子どもとおやつについての皆様のお考えをお聞きしたいと思います。最初に、最長老の巷野先生から、ご発言ください。
巷野
私は古い人間ですので、昔のことがある程度理解されているということで、私の小児科の歴史を踏まえながら、また、間食というものが昔どうだったのだろうかというようなことを含めて、少しお話しさせていただきます。
大人と子どもを比較すると、子どもはからだが大きくなる進行形ですから、そこには常に食べ物があるわけですし、哺乳動物ですから、生まれるとすぐは乳だけでした。それからあとは大人の食事に移るために、離乳食、幼児食があります。これは昔も今も変わりませんけれども、その経過をみますと、昔はなかなか離乳食がうまくいかなかったとか、幼児期の食になっても偏食や食べるものが十分でないなどで、小児科の臨床で栄養失調や発育障害などは随分と経験しております。

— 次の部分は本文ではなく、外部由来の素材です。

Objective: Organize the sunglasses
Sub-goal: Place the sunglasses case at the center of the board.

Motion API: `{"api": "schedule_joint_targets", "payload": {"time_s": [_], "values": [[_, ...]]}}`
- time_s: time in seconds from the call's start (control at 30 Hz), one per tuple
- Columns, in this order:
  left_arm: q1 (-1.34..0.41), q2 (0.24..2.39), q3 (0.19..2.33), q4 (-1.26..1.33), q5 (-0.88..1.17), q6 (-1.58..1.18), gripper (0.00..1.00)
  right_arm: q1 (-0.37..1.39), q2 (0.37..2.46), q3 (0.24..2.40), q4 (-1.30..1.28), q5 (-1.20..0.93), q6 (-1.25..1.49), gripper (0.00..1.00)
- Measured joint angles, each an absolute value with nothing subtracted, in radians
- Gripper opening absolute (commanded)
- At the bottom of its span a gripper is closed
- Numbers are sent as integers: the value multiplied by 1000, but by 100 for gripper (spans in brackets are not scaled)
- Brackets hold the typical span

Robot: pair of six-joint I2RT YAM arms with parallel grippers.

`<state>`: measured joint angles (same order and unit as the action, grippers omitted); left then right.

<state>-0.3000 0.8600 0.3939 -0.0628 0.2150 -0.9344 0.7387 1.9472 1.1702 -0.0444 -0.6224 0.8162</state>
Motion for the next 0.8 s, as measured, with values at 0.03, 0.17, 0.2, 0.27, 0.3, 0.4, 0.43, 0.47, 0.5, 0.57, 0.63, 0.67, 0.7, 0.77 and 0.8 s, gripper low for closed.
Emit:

そういう中で「間食」ということになりますと、そこには当然主食としての、1日何回かの昔からの食事という歴史がかかわってくるわけですので、今回、間食を考えるときに、昔はどうだったんだろうかということで、二、三、食事の歴史などを調べましたので、お話をさせていただきたいと思います。
私が調べた限りでは、江戸時代からさらに昔一般の庶民は、働く階層によって、既に三回食になっていたようで特に公家社会は二度食であったという歴史がありました。それから武士の食事は原則として朝夕二度食で、戦争が起きると、三度食が続くということで、そういったことが現在の日本人の三度食の基礎ではないかとあります。室町時代(1392〜1573)からその後、江戸時代(1600〜1867)には、既に三度食というのがかなりしっかりと根付いたようです。
しかしその中で貴族社会は、なお二度の食事とあって、その食事と食事の間に「間食」という言葉が初めて出てきて、それが平安時代の「延喜式」という本に書いてあるのが、初めではないかとあります。
「延喜式」というのは、宮中行事のときのいろいろな食べ物の儀式とか、そういったものを集めたもので、年中儀式、制度などを記したものです。その中に出ているのですから、いわゆる貴族階級の人たちが食の間に食べるということで、当時、外国から入ってきた、今で言えばお菓子類——砂糖を使ったもの、寒天等でつくったお菓子類が「間食」として載っているようです。恐らく平民は食べていなかったと思いますけれども、1日2回だけでは足りないところを、「楽しみの時」ということで間食があるというふうに書いてあります。「延喜式」の中にも〝楽しみ〟という言葉が出ていることが、本にも載っております。
江戸時代から明治時代は、皆さんご存じのように、食文化がどんどん盛んになりまして、明治の時代になりますと外国からも物が入ってきまして、1日3回の食事というものがしっかりしてくる。あるいは、保育所、幼稚園、学校という規則正しい生活をしている中にも、間食という言葉が出てきているということがものの本に書いてあります。
あとは、区切りとしますと、今から60年以上前の第二次大戦が終わってから後の食物の歴史にそれが移っていくということで、今回のこの「間食とは」というところに結びついてくるのかなというふうに思っております。